Privacy utility trade offs for parameter estimation in degree heterogeneous higher order networks
Bibhabasu Mandal, Sagnik Nandy
TL;DR
This work analyzes privacy-utility trade-offs in estimating β-model parameters from degree-based network summaries under differential privacy, extending from graphs to higher-order hypergraphs. It derives finite-sample minimax lower bounds under both local and central edge DP, showing that local DP incurs a cost roughly proportional to $1/(\\varepsilon^2 n^{r-1})$ while central DP adds a second-order term $\max\{1/n^{r-1}, 1/(\\varepsilon^2 n^{2(r-1)})\}$. The authors propose rate-optimal procedures: a locally private discrete Laplace mechanism for releasing r-degrees combined with a regularized MLE achieves the minimax rate up to logarithmic factors, and a centrally DP gradient-descent estimator achieves matching rates with explicit dependencies on $n$, $\\varepsilon$, and $\\delta$. Through simulations and a real Enron network analysis, the paper demonstrates that central DP yields smaller privacy costs than local DP and quantifies the cost of privacy on parameter estimation and link prediction, informing practical deployment of private degree-based analyses in higher-order networks.
Abstract
In sensitive applications involving relational datasets, protecting information about individual links from adversarial queries is of paramount importance.
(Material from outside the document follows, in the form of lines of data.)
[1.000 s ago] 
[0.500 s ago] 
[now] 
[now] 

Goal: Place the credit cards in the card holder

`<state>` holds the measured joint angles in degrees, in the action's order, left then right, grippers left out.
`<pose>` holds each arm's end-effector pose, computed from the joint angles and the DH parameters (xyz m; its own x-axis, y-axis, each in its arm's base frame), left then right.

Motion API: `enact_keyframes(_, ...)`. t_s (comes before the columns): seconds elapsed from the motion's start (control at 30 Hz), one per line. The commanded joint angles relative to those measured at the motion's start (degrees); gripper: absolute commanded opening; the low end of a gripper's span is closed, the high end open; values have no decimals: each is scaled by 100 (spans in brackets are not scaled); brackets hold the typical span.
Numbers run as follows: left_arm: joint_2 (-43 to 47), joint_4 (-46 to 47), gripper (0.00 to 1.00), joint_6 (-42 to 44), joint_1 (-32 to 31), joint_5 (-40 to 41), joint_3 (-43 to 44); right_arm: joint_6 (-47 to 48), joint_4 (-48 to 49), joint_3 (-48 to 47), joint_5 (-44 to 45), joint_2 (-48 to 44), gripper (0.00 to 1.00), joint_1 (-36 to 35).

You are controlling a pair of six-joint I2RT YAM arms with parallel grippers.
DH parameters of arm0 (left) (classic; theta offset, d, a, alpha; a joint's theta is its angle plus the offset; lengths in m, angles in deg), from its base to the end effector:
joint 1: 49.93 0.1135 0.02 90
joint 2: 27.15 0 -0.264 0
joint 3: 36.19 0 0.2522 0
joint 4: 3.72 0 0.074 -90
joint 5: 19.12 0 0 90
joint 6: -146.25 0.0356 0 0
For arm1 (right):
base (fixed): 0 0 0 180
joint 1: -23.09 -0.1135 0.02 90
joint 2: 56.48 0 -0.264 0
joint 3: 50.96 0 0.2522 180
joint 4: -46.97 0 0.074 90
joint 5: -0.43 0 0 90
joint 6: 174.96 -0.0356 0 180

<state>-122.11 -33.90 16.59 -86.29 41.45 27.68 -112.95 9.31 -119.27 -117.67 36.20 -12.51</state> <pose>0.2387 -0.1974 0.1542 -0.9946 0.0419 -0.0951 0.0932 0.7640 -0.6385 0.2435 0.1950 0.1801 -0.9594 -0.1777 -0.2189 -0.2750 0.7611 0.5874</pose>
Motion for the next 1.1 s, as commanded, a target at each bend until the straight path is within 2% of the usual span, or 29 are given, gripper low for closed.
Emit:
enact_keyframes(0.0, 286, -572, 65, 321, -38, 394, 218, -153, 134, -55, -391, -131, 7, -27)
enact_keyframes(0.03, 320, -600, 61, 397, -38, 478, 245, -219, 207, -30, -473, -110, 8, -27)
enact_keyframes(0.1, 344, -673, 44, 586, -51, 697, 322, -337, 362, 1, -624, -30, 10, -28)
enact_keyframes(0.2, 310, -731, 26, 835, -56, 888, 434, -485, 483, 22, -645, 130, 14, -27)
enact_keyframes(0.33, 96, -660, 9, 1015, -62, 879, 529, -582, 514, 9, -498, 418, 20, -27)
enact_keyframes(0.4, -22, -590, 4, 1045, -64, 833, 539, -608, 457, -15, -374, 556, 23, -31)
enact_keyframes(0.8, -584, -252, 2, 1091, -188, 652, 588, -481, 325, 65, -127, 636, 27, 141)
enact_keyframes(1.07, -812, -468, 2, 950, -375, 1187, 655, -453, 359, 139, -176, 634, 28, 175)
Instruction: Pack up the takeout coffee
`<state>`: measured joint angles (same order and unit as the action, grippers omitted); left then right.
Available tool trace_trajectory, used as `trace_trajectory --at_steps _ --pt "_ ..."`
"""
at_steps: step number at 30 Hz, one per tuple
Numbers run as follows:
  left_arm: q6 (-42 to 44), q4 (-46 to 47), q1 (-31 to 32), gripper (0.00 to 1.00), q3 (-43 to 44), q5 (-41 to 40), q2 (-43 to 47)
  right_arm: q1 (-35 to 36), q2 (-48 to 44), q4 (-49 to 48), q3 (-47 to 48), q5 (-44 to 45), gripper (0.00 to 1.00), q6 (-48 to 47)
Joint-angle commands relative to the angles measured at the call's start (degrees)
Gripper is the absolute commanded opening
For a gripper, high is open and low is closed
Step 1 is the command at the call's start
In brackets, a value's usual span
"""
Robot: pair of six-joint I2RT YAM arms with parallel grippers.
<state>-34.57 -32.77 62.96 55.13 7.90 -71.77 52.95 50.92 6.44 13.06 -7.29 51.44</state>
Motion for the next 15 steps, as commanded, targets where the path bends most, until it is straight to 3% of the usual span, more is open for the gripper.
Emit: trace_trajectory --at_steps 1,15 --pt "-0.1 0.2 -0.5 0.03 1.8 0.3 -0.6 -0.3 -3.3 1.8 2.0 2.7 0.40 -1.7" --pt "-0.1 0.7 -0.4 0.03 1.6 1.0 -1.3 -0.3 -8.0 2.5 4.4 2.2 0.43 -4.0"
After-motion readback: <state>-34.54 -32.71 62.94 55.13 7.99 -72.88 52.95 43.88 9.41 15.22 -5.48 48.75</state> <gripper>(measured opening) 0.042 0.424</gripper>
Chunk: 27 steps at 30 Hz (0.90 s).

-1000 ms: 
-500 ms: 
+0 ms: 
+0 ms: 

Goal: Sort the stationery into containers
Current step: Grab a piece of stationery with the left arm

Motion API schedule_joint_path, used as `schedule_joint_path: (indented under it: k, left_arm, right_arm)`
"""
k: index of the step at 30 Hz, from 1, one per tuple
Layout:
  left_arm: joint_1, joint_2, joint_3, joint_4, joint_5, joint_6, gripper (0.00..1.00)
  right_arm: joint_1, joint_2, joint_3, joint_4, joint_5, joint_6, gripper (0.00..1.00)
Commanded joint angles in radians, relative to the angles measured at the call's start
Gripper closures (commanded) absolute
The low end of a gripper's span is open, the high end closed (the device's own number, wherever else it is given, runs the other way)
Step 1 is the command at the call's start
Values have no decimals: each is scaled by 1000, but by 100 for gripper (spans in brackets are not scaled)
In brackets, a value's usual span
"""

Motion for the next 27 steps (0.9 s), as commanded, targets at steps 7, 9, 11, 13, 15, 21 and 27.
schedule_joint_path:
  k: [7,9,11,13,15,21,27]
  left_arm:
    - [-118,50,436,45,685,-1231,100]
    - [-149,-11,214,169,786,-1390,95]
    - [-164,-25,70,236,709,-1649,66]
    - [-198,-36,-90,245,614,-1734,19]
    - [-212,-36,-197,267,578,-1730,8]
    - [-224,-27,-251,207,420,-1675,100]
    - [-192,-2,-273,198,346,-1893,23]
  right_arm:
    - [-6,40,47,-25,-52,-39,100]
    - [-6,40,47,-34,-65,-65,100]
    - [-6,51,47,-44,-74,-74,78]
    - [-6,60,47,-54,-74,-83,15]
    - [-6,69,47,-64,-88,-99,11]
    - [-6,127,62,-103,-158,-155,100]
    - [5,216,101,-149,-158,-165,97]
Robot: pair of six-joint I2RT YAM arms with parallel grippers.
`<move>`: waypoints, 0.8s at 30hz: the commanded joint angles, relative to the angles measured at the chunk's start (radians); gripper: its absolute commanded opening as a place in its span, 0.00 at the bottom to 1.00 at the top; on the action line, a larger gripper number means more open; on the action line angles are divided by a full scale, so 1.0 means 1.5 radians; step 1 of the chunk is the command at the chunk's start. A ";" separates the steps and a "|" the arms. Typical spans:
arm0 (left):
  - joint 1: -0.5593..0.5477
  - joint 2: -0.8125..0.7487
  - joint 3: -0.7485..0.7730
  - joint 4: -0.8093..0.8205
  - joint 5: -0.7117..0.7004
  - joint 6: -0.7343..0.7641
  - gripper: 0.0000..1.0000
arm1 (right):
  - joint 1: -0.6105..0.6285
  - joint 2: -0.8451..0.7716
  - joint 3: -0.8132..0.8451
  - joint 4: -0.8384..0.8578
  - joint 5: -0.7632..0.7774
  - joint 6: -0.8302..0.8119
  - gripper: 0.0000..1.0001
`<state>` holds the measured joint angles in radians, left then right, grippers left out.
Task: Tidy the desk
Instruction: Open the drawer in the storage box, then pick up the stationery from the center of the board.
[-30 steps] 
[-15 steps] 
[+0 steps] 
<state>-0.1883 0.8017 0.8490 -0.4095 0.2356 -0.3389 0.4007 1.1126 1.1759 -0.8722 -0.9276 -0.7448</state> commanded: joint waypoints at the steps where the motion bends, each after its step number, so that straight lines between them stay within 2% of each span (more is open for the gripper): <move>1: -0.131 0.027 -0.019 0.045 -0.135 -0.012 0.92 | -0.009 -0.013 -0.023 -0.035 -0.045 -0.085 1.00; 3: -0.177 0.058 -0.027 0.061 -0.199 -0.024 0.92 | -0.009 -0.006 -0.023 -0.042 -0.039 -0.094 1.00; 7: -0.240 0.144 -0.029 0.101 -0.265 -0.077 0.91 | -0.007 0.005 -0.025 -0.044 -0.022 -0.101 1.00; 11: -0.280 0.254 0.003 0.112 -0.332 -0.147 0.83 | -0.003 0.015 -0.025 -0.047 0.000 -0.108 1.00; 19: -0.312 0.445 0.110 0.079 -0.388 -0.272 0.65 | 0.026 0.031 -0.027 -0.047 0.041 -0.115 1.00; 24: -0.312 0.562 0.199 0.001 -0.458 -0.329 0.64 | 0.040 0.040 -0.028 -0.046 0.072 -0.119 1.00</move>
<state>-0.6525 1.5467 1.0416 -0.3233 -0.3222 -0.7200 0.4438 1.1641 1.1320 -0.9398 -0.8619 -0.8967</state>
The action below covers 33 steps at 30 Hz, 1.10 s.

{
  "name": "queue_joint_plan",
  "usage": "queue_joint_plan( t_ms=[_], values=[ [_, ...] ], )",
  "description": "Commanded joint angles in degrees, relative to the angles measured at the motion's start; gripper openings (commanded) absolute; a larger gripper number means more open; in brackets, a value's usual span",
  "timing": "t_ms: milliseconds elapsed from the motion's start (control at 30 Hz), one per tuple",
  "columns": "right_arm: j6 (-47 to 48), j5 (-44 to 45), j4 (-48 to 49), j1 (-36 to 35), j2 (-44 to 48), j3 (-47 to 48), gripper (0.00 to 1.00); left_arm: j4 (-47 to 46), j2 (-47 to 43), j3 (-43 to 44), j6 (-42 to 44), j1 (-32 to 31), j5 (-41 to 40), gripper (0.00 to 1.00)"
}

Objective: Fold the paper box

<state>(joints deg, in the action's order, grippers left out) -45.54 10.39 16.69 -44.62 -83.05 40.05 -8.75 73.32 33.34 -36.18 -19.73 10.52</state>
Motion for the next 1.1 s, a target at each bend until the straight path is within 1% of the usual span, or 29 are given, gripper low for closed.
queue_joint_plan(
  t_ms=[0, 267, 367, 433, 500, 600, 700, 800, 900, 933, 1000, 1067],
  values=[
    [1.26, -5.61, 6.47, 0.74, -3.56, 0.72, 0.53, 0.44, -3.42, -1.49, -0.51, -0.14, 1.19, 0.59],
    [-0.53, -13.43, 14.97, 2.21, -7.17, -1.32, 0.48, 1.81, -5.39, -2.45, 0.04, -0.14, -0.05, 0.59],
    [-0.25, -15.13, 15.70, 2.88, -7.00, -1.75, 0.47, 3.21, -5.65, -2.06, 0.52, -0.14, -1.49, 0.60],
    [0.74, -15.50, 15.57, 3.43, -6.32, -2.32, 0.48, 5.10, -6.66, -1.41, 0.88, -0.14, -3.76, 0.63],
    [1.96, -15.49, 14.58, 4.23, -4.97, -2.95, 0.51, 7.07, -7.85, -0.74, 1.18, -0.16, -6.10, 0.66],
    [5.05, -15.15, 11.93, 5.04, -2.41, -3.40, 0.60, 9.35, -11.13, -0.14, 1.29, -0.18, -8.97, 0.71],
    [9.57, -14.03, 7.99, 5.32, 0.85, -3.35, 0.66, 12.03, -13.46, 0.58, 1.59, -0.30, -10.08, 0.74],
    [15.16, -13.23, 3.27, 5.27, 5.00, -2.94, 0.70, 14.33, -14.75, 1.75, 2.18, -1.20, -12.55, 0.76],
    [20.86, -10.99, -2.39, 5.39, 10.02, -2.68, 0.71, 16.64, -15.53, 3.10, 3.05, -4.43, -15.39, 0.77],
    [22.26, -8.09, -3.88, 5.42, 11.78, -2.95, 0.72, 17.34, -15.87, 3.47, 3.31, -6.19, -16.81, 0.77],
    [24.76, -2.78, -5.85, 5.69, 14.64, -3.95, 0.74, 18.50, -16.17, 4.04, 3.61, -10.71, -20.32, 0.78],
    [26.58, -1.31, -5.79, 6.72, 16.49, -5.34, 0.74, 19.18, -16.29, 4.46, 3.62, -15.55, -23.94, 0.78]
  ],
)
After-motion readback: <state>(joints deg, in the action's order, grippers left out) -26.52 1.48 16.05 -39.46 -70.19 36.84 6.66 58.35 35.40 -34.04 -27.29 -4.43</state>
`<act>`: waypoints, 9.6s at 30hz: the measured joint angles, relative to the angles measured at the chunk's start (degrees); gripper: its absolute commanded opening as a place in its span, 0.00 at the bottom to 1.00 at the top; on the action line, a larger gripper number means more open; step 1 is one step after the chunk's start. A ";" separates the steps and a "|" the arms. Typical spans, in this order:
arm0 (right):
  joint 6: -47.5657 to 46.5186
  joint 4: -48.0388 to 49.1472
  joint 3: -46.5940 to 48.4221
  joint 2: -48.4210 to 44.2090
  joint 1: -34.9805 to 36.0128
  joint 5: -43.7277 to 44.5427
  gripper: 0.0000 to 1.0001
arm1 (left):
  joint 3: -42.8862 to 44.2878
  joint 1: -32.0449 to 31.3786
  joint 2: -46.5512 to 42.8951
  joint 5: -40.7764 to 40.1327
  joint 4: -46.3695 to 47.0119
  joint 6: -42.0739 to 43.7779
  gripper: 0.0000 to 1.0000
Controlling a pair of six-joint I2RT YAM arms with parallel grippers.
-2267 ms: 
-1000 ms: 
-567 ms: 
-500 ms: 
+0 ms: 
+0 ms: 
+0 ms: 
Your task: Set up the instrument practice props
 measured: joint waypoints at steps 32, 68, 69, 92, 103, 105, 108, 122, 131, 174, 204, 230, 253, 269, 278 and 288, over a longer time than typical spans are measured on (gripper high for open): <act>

In many such settings, the available data are summarized solely through the degrees of the nodes in the network. We adopt the $β$ model, which is the prototypical statistical model adopted for this form of aggregated relational information, and study the problem of minimax-optimal parameter estimation under both local and central differential privacy constraints. We establish finite sample minimax lower bounds that characterize the precise dependence of the estimation risk on the network size and the privacy parameters, and we propose simple estimators that achieve these bounds up to constants and logarithmic factors under both local and central differential privacy frameworks. Our results provide the first comprehensive finite sample characterization of privacy utility trade offs for parameter estimation in $β$ models, addressing the classical graph case and extending the analysis to higher order hypergraph models. We further demonstrate the effectiveness of our methods through experiments on synthetic data and a real world communication network.